Assigned task.
Lines to restate from the data below: from the one containing "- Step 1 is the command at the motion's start" to the one containing "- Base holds", both included. Give them again exactly, and only them.

** Opening Extracted entries block **

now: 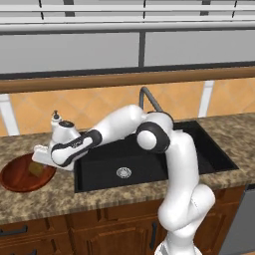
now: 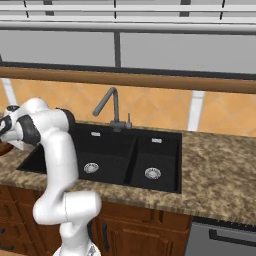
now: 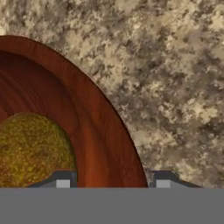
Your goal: Pick the avocado from the sink and place it in the bowl. Then pick the bowl and place it in the microwave. Then close the microwave door and press the start button.
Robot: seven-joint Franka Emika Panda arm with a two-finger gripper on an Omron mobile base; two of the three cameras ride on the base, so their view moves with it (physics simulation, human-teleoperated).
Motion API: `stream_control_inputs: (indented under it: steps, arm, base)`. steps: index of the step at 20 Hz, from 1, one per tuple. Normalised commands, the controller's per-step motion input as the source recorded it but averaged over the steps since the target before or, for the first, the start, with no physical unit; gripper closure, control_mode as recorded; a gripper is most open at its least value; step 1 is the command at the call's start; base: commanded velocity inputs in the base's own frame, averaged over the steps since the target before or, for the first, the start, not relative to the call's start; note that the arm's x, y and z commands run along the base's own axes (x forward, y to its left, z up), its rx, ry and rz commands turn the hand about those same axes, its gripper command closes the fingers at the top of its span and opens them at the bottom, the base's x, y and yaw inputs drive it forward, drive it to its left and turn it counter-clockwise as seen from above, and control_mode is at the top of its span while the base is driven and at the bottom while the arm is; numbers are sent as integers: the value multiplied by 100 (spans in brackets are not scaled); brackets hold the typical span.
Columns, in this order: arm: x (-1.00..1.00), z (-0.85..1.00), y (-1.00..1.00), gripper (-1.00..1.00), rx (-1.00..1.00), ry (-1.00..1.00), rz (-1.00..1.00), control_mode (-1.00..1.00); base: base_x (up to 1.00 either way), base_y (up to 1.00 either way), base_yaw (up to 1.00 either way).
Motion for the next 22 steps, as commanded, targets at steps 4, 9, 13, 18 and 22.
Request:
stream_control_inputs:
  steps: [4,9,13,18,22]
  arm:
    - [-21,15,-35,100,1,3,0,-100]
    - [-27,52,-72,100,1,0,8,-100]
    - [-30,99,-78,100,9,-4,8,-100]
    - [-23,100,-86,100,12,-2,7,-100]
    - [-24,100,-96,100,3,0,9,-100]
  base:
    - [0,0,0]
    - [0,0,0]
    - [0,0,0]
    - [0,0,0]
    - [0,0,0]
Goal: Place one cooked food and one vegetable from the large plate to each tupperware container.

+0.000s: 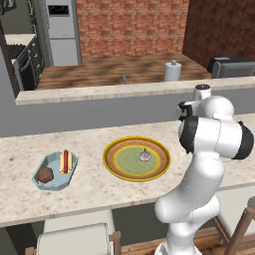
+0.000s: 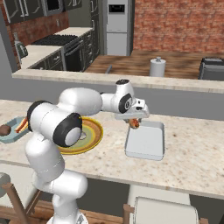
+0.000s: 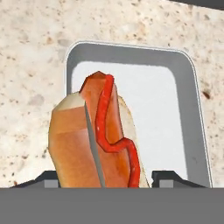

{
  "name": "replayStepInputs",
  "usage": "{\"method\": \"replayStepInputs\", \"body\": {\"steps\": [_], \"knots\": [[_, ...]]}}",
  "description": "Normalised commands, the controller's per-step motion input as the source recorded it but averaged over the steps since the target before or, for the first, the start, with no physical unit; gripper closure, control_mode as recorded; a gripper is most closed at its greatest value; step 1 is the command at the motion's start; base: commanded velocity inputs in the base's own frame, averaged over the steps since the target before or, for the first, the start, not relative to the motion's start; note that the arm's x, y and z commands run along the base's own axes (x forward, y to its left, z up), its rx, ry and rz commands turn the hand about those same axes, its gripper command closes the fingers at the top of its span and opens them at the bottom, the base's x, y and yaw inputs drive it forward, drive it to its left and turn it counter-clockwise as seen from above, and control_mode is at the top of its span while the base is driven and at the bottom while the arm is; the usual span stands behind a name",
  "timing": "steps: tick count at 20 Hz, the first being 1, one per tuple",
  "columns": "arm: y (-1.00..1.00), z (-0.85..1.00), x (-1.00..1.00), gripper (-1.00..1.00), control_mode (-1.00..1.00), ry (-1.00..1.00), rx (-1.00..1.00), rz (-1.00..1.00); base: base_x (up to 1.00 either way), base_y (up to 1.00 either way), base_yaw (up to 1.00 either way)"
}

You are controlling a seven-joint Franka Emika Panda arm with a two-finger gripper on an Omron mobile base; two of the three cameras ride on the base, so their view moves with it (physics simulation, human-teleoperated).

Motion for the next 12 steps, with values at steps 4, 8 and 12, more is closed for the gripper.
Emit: {"method": "replayStepInputs", "body": {"steps": [4,8,12], "knots": [[-0.72,-0.62,0.30,1.00,-1.00,-0.02,0.09,-0.16,0.00,0.00,0.00],[-0.35,-0.89,-0.14,1.00,-1.00,-0.09,0.05,-0.08,0.00,0.00,0.00],[-0.26,-0.72,-0.59,1.00,-1.00,-0.17,0.05,-0.08,0.00,0.00,0.00]]}}
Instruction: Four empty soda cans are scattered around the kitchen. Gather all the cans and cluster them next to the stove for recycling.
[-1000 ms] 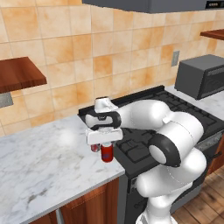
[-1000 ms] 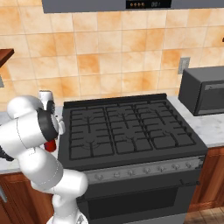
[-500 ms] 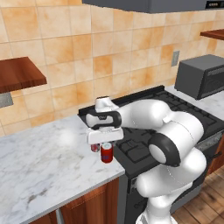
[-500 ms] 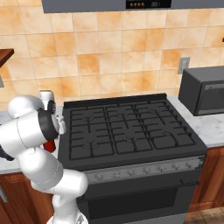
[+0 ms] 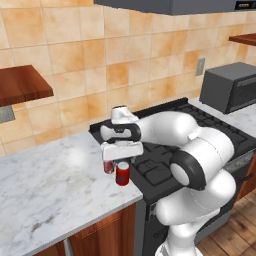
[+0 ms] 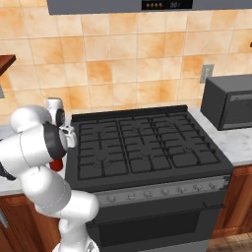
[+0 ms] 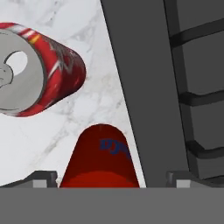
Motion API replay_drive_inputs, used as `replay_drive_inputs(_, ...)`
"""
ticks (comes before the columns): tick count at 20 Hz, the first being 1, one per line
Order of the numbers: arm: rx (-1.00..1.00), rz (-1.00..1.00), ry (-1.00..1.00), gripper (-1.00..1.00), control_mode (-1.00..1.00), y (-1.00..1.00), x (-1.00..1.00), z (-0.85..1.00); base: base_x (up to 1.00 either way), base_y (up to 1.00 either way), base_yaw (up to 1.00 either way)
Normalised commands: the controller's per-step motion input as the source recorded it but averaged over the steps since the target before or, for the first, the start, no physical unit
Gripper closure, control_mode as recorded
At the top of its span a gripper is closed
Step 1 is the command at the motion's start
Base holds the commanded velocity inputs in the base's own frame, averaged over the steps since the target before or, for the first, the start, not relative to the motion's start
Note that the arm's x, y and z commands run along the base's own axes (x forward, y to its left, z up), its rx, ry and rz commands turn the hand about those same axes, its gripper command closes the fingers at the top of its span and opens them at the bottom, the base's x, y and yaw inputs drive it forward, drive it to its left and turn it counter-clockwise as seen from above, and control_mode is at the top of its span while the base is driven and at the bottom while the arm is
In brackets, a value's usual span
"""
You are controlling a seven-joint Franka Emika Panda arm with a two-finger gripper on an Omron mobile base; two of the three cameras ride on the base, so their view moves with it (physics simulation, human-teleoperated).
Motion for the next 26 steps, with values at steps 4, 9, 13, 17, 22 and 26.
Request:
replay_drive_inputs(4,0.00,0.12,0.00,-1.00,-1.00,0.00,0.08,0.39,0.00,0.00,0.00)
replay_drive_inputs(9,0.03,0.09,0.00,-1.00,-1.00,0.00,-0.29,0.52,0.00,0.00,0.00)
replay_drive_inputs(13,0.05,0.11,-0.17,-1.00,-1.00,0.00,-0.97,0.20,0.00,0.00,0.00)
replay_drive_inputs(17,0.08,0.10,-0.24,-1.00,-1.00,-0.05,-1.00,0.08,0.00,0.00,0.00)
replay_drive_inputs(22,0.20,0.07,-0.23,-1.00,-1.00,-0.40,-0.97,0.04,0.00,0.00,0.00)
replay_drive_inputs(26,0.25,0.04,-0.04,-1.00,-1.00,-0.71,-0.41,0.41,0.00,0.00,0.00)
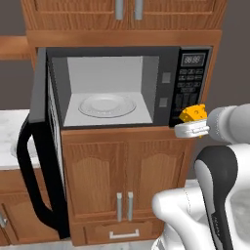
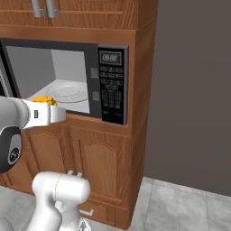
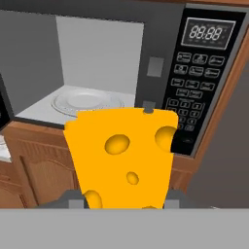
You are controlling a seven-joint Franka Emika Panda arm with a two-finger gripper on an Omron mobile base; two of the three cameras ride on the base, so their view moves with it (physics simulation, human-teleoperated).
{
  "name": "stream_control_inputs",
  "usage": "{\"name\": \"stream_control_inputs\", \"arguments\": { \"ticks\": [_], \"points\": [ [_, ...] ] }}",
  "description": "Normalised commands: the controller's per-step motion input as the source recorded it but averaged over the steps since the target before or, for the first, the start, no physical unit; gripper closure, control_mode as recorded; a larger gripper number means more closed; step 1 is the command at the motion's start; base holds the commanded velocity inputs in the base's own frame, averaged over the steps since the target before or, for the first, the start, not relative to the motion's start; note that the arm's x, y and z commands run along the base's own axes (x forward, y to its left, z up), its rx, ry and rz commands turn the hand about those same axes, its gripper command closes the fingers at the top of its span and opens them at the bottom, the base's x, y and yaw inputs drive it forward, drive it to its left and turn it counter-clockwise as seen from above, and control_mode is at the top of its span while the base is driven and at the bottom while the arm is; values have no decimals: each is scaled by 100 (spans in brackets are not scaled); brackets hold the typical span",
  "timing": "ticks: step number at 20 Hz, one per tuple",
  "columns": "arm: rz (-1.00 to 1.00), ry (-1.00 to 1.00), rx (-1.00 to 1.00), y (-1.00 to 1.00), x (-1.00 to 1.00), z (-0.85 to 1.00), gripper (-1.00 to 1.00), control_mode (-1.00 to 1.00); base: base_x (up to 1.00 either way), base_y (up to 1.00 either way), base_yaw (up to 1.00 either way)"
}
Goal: Pick the cheese from the counter and place it in the microwave. Then turn on the microwave.
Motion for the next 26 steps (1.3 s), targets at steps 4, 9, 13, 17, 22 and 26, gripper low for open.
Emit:
{"name": "stream_control_inputs", "arguments": {
  "ticks": [4,9,13,17,22,26],
  "points": [
    [0,0,0,0,0,0,100,100,17,11,-21],
    [0,0,0,0,0,0,100,100,18,16,-19],
    [0,0,0,0,0,0,100,100,5,23,-11],
    [0,0,0,0,0,0,100,100,0,16,-7],
    [0,0,0,0,0,0,100,100,0,20,-5],
    [0,0,0,0,0,0,100,100,0,29,-4]
  ]
}}
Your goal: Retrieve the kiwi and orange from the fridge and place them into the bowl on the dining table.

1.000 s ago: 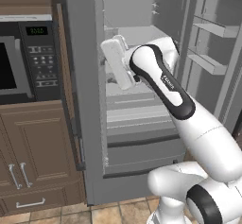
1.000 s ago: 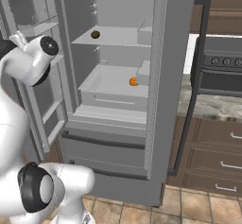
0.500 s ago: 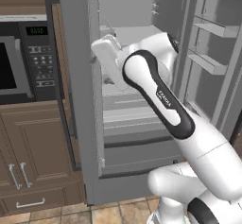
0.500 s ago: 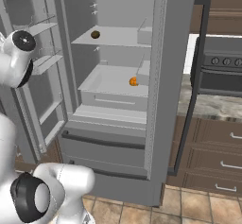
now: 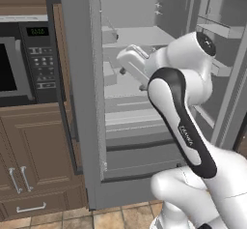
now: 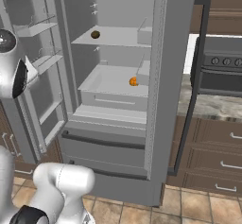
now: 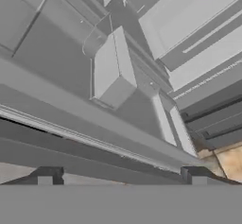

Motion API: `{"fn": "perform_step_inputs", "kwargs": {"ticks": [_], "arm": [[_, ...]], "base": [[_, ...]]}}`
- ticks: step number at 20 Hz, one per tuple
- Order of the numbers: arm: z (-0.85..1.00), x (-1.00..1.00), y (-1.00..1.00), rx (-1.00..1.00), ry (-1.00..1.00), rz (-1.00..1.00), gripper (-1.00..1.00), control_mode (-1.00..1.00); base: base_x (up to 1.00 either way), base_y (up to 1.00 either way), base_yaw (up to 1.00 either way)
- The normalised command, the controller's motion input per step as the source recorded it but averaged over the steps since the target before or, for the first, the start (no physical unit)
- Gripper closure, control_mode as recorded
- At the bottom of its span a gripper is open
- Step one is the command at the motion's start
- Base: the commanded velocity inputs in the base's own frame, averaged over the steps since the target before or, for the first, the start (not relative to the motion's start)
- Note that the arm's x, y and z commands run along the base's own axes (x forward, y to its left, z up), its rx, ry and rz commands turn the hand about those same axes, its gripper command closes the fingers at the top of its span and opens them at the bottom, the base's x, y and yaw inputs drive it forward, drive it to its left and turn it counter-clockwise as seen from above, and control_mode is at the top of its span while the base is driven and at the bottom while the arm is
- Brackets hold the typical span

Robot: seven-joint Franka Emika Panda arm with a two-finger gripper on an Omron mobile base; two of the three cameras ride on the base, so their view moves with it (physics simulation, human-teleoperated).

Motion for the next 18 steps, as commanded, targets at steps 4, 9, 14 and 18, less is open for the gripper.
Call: {"fn": "perform_step_inputs", "kwargs": {"ticks": [4,9,14,18], "arm": [[0.06,-0.48,-1.00,-0.24,0.00,-0.17,-1.00,-1.00],[0.04,-0.51,-0.97,-0.20,0.00,-0.14,-1.00,-1.00],[0.00,-0.62,-0.45,-0.22,0.00,-0.02,-1.00,-1.00],[0.00,-0.54,-0.16,-0.20,0.00,0.00,-1.00,-1.00]], "base": [[0.00,0.00,0.00],[0.00,0.00,0.00],[0.00,0.00,0.00],[0.00,0.00,0.00]]}}
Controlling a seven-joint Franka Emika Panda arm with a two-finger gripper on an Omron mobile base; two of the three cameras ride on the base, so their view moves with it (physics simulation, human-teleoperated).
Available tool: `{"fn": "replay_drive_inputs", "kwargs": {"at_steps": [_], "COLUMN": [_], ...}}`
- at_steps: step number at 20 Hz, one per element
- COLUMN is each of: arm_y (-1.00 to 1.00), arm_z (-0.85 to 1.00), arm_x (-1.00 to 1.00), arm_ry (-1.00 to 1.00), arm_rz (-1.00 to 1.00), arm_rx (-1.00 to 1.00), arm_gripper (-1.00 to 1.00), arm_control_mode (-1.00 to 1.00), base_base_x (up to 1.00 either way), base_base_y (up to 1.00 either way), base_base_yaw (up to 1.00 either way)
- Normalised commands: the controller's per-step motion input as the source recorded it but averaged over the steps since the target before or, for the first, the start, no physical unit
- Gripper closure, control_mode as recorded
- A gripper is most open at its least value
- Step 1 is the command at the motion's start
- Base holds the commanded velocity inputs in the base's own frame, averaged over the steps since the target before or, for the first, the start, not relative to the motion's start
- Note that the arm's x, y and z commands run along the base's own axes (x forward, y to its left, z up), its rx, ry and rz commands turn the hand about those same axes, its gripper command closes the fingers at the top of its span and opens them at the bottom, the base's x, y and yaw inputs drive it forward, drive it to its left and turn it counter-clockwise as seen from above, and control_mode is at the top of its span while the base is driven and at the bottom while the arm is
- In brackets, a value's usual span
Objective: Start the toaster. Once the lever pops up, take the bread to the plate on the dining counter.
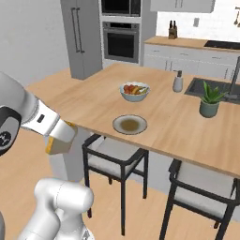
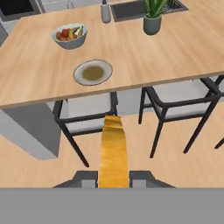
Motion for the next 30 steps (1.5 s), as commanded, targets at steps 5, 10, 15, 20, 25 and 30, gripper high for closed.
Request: {"fn": "replay_drive_inputs", "kwargs": {"at_steps": [5, 10, 15, 20, 25, 30], "arm_y": [0.0, 0.0, 0.06, 0.0, 0.0, 0.0], "arm_z": [0.0, 0.0, -0.05, -0.06, -0.33, -0.6], "arm_x": [0.0, 0.0, 0.62, 0.49, 0.52, 0.77], "arm_ry": [0.0, 0.0, 0.01, -0.08, -0.08, 0.0], "arm_rz": [0.0, 0.0, -0.2, 0.02, 0.2, 0.15], "arm_rx": [0.0, 0.0, 0.01, 0.16, 0.22, 0.09], "arm_gripper": [1.0, 1.0, 1.0, 1.0, 1.0, 1.0], "arm_control_mode": [1.0, 1.0, -1.0, -1.0, -1.0, -1.0], "base_base_x": [0.98, 0.94, 0.18, 0.0, 0.0, 0.0], "base_base_y": [0.06, 0.13, 0.04, 0.0, 0.0, 0.0], "base_base_yaw": [-0.25, -0.32, -0.07, 0.0, 0.0, 0.0]}}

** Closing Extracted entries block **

Expected answer.
- Step 1 is the command at the motion's start
- Base holds the commanded velocity inputs in the base's own frame, averaged over the steps since the target before or, for the first, the start, not relative to the motion's start

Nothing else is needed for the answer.